Aya shrugged at this. “I was six when my family sold my sister and I to the facility. I think I’m about 23 or 24? I don’t know. There’s a big market for children in the biomedical research facilities. They pay families with extra children well. My sister and I were two of seven children, and our parents wanted sons.”
“That’s barbaric,” Kirk said.
“That’s life on Chikkra,” one of the others responded, almost nonchalantly. “Bet they didn’t tell you that in your tour.”
“Jim, each one of these people has been experimented on heavily. You did a good thing getting them out of there.”

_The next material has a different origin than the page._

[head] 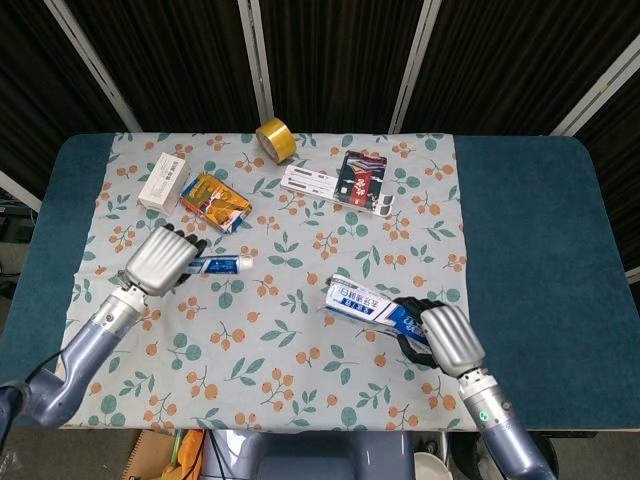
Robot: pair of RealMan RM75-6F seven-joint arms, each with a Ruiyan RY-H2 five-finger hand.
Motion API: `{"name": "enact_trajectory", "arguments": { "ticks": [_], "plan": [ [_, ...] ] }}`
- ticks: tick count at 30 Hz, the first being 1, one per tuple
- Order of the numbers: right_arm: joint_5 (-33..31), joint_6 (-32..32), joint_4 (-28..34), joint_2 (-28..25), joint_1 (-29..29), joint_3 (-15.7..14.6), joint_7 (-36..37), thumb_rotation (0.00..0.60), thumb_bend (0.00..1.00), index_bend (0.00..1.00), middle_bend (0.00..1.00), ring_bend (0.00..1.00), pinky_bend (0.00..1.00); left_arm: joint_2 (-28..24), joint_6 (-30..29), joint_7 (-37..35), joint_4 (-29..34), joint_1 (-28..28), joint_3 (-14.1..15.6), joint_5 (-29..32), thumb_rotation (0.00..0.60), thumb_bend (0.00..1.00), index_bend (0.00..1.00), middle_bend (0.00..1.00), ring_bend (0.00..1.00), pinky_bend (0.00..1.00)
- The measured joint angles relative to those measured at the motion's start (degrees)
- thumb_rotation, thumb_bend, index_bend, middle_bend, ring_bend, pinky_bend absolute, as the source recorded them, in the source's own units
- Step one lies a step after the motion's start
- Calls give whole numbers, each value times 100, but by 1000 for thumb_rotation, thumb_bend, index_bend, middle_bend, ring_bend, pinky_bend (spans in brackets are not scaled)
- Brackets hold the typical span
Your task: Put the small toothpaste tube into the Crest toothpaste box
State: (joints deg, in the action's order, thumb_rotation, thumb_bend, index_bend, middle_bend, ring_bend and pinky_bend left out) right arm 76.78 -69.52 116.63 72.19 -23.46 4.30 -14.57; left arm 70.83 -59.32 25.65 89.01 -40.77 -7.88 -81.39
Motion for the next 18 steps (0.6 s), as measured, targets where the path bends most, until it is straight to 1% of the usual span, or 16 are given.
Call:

“For each one of us, there are a thousand more in the various research facilities,” Aya said dully. Dr. McCoy eyed her.
“So…”
“So what’s up with me?” she asked, looking him in the eye. “My body produces chlorophyll. I’m photosynthetic. Which, umm, leads me to my next question- if you have an on-ship garden, I’ll probably need to sleep there tonight. And every night until you figure out what to do with us.” Kirk and McCoy stared at her. “I need a grow light to photosynthesise? Artificial light does nothing for me. The four of us in the facility who had the same...condition...used to sleep under giant grow lamps, for lack of a better word.”

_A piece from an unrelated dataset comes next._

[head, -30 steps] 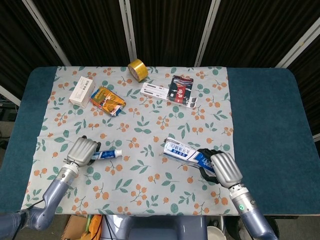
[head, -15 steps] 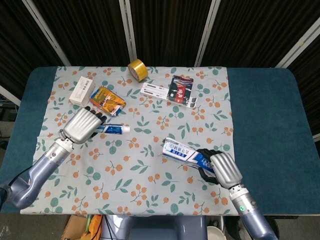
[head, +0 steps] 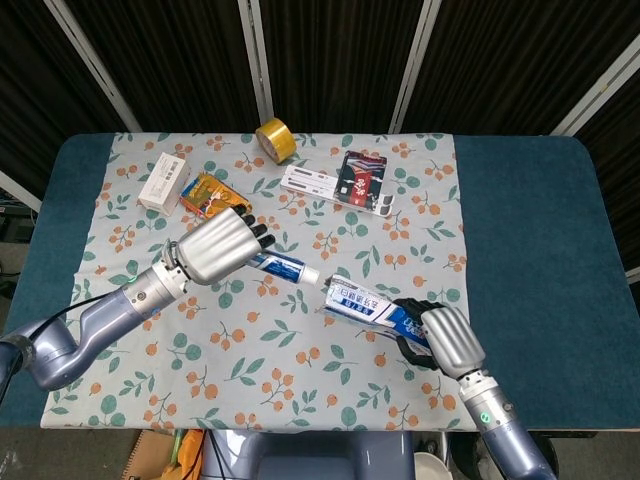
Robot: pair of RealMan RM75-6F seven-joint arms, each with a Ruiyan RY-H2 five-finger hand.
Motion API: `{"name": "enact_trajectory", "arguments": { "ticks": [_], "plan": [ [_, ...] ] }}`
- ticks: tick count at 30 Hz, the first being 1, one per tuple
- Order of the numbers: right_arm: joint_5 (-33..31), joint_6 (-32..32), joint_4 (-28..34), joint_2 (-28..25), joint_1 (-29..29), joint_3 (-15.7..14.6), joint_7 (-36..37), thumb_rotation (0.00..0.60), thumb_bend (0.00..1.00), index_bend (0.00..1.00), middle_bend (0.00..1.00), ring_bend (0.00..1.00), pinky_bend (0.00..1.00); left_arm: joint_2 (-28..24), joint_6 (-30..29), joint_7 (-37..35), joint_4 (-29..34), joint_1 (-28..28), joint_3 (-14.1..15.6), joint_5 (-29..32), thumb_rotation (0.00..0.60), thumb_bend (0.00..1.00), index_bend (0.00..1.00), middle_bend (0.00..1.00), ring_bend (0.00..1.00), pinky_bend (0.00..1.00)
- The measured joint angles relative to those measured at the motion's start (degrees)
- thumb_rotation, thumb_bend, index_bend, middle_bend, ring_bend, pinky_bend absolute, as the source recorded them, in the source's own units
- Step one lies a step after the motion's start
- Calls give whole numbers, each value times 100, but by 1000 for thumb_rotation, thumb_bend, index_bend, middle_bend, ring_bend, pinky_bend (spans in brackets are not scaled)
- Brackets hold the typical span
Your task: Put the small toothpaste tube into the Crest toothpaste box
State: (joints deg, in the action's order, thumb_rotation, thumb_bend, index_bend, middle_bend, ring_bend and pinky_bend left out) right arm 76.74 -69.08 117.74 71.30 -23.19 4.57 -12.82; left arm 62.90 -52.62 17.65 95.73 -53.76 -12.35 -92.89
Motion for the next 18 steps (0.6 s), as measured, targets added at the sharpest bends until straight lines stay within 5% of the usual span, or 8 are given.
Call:
{"name": "enact_trajectory", "arguments": {
  "ticks": [18],
  "plan": [
    [-41, 45, 96, -107, 7, 51, 168, 600, 469, 453, 560, 585, 453, 313, 300, 783, 103, -532, -188, 184, 600, 502, 635, 649, 615, 568]
  ]
}}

“I’ll have someone from Engineering set up proper accommodations. Dr. McCoy will want to check you over, first, though. And yes, there is the matter of what we’re going to do with you. You have requested asylum, which we will honour, but we aren’t just going to drop you off at the nearest starbase, not with the chance that the Chikkrans might try to come back and get you.”
“They won’t come for us,” Aya said. “We were all slated for disposal by the end of the month.”
“I’m sorry, disposal?” Kirk asked.
“We had reached the end of our usefulness. Each of our experiments had come to an end. All of the other chlorophylls had already been disposed of. I was the last one. They probably would have studied our bodies, but they won’t send out a ship to come collect us just for that. We’re not that valuable to them.”
McCoy muttered under his breath, and for once, Jim was shocked into silence.
“And people just let this happen on your planet?” McCoy asked angrily. “They just sell their children to these labs, knowing that they’re going to be experimented on and eventually killed to be studied?”
“It is a blessing to be euthanised first and not vivisected,” Ava said quietly. “And as I said, the research facilities pay top dollar, so yes, it is accepted.”
“And there are no laws against it?”
“Not really. Maybe there used to be, but the facilities are too powerful, and the innovations they come out with are too lucrative and too cutting edge to shut them down, not that anyone is willing to try.”
“I’d like to try,” the boy with the implants said.
“As would I,” another one said.
Aya sighed. “Maybe in time our stories can make it out to your- what is it called? Federation? And maybe we can make change. But right now I am just thankful that you saved our lives.” She suddenly looked very tired, and McCoy ordered her into a biobed.
“Until we can get your lamp set up,” he promised. Aya gave him a weak smile. He looked around at the five Chikkrans. “I am not going to hurt any of you. Where I’m from, doctors take an oath to heal, not harm.”
“We will do what we can to set you up with the resources to thrive from here on out,” Kirk added. “Like I said, we’re not just going to abandon you on the next starbase.”